This political tragedy ushered in with Trump’s election signifies the failure of the American public to recognize the educative nature of how agency is constructed, to address the necessity for moral witnessing, and the need to create a formative culture that produces critically engaged and socially responsible citizens. Realty-TV bombast and celebrity culture confers enormous authority in America and in doing so empties civil society and democracy of any meaning. Neoliberalism’s culture of consumerism, immediate satisfaction, and unchecked individualism both infantilizes and depoliticizes. The election of Donald Trump cannot simply be dismissed as an eccentric and dark moment in the history of American politics. His election proves that collective self-delusion can be dangerous when the spaces for critical learning, dissent, and informed judgment begin to whither or disappear altogether.
As Trump’s presidency gets underway, the neoliberalism’s hired intellectuals and celebrity pundits have already ushered in a discourse that will increasing normalize the regime of a dangerous demagogue, glossing over the ideological, economic, and religious fundamentalists he has chosen to fill top government positions.  Such actions represent more than a flight from political and social responsibility, they also represent a surrender to the dark forces of authoritarianism. Dierdre Fulton, a writer for The Nation, is right in arguing that the process of normalization has already begun since Trump election. She writes:
Oprah Winfrey, in an interview with Entertainment Tonight, said Trump’s recent visit to the White House gave her ‘hope’ and suggested he has been ‘humbled’ by the experience,’ Johnson wrote.  ‘The Guardian’s Simon Jenkins told his readers to ‘calm down’ and that     Trump wasn’t the ‘worst thing.’ His colleague, Nouriel Roubini, insisted the Oval Office      will ‘tame’ Trump. People magazine ran a glowing profile of Trump and his wife Melania   (though a former People writer accused Trump of sexual assault). The New York Times’ Nick Kristof dubiously added that we should ‘Grit our teeth and give Trump a chance.’   The mainstays —Washington Post, New York Times, and CNN—while frequently critical, are covering Trump’s transition as they would any other.[20]

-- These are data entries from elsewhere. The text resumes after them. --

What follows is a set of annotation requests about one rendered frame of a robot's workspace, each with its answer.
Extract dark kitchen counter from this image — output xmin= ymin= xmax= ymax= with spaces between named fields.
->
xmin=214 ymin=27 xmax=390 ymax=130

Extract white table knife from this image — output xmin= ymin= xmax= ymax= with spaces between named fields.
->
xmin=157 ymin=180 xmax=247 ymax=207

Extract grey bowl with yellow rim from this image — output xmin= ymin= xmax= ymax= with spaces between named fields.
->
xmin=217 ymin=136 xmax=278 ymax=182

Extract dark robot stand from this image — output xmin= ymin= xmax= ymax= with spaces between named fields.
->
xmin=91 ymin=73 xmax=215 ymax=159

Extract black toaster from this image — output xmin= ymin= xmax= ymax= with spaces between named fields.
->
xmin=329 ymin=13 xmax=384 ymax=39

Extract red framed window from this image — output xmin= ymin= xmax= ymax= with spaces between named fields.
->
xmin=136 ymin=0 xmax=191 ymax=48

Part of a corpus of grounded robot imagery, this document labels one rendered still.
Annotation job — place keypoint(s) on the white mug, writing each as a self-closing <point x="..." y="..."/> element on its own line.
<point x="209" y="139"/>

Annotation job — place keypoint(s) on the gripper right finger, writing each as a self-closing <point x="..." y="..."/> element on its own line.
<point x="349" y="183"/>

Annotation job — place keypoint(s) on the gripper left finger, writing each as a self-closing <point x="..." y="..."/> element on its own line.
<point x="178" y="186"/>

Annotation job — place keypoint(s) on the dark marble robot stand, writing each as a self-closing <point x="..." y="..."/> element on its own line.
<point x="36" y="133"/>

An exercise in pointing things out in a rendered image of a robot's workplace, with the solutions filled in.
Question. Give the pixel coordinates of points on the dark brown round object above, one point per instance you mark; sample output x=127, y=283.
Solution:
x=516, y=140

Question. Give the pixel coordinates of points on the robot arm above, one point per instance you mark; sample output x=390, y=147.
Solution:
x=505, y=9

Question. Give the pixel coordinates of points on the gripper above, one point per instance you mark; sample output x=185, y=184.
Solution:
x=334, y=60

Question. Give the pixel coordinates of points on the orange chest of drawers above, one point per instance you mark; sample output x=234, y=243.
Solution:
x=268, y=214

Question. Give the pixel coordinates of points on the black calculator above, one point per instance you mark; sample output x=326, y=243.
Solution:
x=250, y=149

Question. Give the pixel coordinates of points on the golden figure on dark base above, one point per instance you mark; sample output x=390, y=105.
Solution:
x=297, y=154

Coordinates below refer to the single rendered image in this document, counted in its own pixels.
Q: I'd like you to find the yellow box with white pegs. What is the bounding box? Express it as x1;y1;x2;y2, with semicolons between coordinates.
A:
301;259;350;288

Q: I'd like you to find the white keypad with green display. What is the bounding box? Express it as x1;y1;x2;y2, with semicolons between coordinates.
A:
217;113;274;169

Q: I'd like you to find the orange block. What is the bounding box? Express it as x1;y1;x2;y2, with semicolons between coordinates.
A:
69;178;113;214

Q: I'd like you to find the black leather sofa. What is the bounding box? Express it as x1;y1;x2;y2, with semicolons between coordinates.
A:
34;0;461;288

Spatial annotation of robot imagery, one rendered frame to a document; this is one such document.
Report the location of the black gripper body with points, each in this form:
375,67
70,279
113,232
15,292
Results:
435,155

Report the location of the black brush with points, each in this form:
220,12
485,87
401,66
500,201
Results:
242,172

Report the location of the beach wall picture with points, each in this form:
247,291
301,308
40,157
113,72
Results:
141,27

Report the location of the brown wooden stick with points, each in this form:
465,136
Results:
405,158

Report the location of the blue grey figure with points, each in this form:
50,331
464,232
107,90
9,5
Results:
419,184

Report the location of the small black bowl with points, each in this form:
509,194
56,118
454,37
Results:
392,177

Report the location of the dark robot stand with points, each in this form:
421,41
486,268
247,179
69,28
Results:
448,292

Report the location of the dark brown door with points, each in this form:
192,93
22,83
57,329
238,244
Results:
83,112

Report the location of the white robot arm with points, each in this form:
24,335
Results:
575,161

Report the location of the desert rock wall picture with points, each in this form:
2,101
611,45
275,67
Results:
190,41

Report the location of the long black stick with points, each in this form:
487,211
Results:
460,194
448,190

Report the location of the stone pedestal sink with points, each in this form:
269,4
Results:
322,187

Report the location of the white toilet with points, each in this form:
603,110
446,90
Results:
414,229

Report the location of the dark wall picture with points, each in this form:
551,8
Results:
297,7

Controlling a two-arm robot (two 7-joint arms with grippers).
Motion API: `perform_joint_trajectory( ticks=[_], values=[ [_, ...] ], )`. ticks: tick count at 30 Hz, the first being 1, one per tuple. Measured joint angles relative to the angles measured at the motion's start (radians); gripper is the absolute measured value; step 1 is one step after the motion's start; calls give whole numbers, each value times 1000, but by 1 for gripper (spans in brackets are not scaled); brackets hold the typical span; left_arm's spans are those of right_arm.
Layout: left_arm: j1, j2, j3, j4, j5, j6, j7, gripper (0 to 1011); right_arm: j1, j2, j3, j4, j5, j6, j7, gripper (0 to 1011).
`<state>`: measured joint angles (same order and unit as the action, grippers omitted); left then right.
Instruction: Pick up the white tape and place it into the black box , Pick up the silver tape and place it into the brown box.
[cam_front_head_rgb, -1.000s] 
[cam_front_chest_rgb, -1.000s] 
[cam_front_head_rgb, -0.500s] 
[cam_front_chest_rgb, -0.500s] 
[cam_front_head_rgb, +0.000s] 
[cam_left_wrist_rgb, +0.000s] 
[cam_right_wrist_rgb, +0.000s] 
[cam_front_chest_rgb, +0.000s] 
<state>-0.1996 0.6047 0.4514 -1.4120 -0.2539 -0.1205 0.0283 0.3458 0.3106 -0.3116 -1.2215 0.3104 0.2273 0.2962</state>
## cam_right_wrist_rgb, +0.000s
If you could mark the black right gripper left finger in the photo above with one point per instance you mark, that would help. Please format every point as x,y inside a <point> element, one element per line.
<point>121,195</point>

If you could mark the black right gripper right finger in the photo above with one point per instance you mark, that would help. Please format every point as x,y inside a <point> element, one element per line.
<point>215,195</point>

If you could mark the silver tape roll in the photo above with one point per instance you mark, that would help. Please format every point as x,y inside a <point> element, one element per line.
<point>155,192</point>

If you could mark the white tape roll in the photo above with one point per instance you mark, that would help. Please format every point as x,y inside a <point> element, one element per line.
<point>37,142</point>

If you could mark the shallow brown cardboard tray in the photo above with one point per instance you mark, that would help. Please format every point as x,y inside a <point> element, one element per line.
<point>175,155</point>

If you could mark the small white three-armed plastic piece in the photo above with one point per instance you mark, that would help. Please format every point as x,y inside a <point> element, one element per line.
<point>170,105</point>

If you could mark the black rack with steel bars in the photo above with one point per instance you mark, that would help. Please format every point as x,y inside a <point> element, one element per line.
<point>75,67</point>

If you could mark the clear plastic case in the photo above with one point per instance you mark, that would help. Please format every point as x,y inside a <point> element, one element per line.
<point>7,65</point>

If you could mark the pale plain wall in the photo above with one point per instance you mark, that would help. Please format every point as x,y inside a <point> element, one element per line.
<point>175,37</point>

Democracy should be a way of thinking about education in a variety of spheres and practices, one that thrives on connecting equity to excellence, learning to ethics, and agency to the imperatives of the public good.[21] The question regarding what role education should play in democracy becomes all the more urgent at a time when the dark forces of authoritarianism are being normalized in the mainstream media.  Central to such a discourse are hidden structures of critique and power attempting to normalize a full-frontal attack on public values, trust, solidarities, and modes of liberatory education. As such, the discourses of hate, humiliation, rabid self-interest, and greed are exercising a poisonous influence in many Western societies. This is most evident at the present moment in the discourse of the right-wing extremists vying to consolidate their authority within a Trump presidency, all of whom sanction a war on immigrants, women, young people, poor Black youth, and so it goes.  One consequence is that democracy is on life support. This is all the more reason to take the late Edward Said’s call for modes of social criticism designed “to uncover and elucidate the contest, to challenge and defeat both an imposed silence and the normalized quiet  of unseen power, wherever and whenever possible.”  Yet, in spite of the dark forces now threatening many societies around the globe, it is crucial for intellectuals, artists and others to renounce any form of normalization of power, the toxic public pedagogies of neoliberalism, and to take on radical democracy as both a pedagogical project and unfinished ideal. Such a challenge will be all the easier if progressives and others can create the pedagogical conditions that can produce an individual and collective sense of moral and political outrage, a new understanding of politics, and the pedagogical and projects needed to allow democracy to breathe once again.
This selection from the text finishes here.